Egyptologists in Egypt said Saturday they had found 59 well-preserved and sealed wooden coffins over recent weeks that were buried more than 2,500 years ago.
Opening one of the ornately decorated sarcophagi before assembled media, the team revealed mummified remains wrapped in burial cloth adorned with bright hieroglyphic inscriptions in vivid colors.
The dramatic find was unearthed south of Cairo in the sprawling burial ground of Saqqara, the necropolis of the ancient Egyptian capital of Memphis, a UNESCO World Heritage site.
An unidentified member of an international consortium may still lie buried there, the tourism and antiquities minister, Khaled el-Anany, said at the site, near the 4,700-year-old pyramid of Djoser.
“So today is not the end of the discovery, I consider it the beginning of the big discovery,” he said.

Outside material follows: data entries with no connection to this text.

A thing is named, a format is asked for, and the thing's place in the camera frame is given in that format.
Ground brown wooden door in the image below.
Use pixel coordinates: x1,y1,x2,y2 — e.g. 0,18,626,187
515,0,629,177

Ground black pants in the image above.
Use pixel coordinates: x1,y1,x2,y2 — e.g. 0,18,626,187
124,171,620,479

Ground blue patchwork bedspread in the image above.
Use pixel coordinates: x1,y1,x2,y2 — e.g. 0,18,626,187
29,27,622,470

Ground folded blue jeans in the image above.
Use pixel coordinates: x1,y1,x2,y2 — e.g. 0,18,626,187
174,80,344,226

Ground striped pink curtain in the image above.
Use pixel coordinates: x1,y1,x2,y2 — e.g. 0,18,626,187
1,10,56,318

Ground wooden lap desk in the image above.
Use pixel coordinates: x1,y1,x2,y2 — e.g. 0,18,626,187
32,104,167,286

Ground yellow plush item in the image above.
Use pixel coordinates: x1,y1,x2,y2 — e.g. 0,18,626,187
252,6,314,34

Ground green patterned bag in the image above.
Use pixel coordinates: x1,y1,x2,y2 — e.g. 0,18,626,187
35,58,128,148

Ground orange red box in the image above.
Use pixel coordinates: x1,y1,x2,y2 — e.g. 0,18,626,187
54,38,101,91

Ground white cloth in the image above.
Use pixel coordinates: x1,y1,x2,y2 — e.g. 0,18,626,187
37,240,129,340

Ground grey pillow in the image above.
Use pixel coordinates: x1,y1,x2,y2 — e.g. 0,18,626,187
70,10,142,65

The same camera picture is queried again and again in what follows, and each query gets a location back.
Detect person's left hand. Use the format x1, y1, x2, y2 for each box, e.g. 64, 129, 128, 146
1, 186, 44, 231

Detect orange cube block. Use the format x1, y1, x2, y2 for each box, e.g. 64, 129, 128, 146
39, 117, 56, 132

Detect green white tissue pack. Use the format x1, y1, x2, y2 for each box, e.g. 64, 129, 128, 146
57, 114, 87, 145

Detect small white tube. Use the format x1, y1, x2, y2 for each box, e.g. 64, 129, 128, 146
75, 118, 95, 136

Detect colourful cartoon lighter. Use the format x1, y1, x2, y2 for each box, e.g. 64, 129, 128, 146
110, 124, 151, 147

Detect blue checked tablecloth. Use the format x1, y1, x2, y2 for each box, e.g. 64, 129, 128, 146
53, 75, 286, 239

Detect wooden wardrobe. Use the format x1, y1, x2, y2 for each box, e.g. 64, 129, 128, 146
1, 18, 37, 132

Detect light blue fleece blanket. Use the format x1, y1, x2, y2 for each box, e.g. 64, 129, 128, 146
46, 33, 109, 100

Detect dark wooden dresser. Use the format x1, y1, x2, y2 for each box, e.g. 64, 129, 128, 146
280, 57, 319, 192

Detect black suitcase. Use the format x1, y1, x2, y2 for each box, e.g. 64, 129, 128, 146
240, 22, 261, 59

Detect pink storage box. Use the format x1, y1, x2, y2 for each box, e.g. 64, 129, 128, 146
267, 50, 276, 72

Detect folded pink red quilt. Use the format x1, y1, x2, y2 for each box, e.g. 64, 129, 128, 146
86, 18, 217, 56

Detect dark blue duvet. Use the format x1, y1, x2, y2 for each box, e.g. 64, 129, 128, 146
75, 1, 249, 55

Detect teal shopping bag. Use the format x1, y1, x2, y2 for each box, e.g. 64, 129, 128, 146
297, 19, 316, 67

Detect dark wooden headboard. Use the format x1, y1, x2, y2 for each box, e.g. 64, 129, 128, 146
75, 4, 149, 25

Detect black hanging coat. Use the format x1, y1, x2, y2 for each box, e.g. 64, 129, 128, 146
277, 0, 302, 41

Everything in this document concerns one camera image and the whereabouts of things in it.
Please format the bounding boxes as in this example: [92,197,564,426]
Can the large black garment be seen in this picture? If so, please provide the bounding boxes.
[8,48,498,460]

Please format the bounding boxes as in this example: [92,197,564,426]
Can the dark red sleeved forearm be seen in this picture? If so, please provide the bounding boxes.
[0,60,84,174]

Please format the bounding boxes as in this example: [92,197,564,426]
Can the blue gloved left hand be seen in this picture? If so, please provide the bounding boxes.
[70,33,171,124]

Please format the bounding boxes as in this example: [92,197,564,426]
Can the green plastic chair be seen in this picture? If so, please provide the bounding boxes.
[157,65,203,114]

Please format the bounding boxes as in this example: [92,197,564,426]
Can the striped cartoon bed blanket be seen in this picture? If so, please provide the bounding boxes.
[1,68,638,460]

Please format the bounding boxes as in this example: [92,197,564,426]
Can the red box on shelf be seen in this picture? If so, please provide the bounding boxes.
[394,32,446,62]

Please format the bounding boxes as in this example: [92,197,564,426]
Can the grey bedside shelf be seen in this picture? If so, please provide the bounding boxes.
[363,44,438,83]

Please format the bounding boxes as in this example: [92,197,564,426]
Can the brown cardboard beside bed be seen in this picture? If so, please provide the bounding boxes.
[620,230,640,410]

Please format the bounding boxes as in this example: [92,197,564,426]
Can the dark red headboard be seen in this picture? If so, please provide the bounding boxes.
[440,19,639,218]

The coffins, sealed more than 2,500 years ago, date back to the Late Period of ancient Egypt, from about the sixth or seventh century BCE, the minister added.
Excavations in Saqqara have unearthed treasures of artifacts as well as mummified snakes, birds, scarab beetles, and other animals over recent years.
The coffins will be taken to the soon-to-be-opened Grand Egyptian Museum on the Giza plateau, he added.
They would be placed opposite a hall housing 32 other sealed sarcophagi for priests from the 22nd dynasty, which were found last year in the southern city of Luxor.
The opening of the Grand Egyptian Museum, which has been delayed several times, is planned for 2021.
The museum will host thousands of artifacts, spanning multiple eras of Egypt’s history, from the pre-dynastic to the Greco-Roman period.
Egypt hopes a flurry of archaeological finds in recent years and the Grand Egyptian Museum will boost its vital tourism sector, which has suffered multiple shocks since the 2011 Arab Spring uprisings, most recently the pandemic.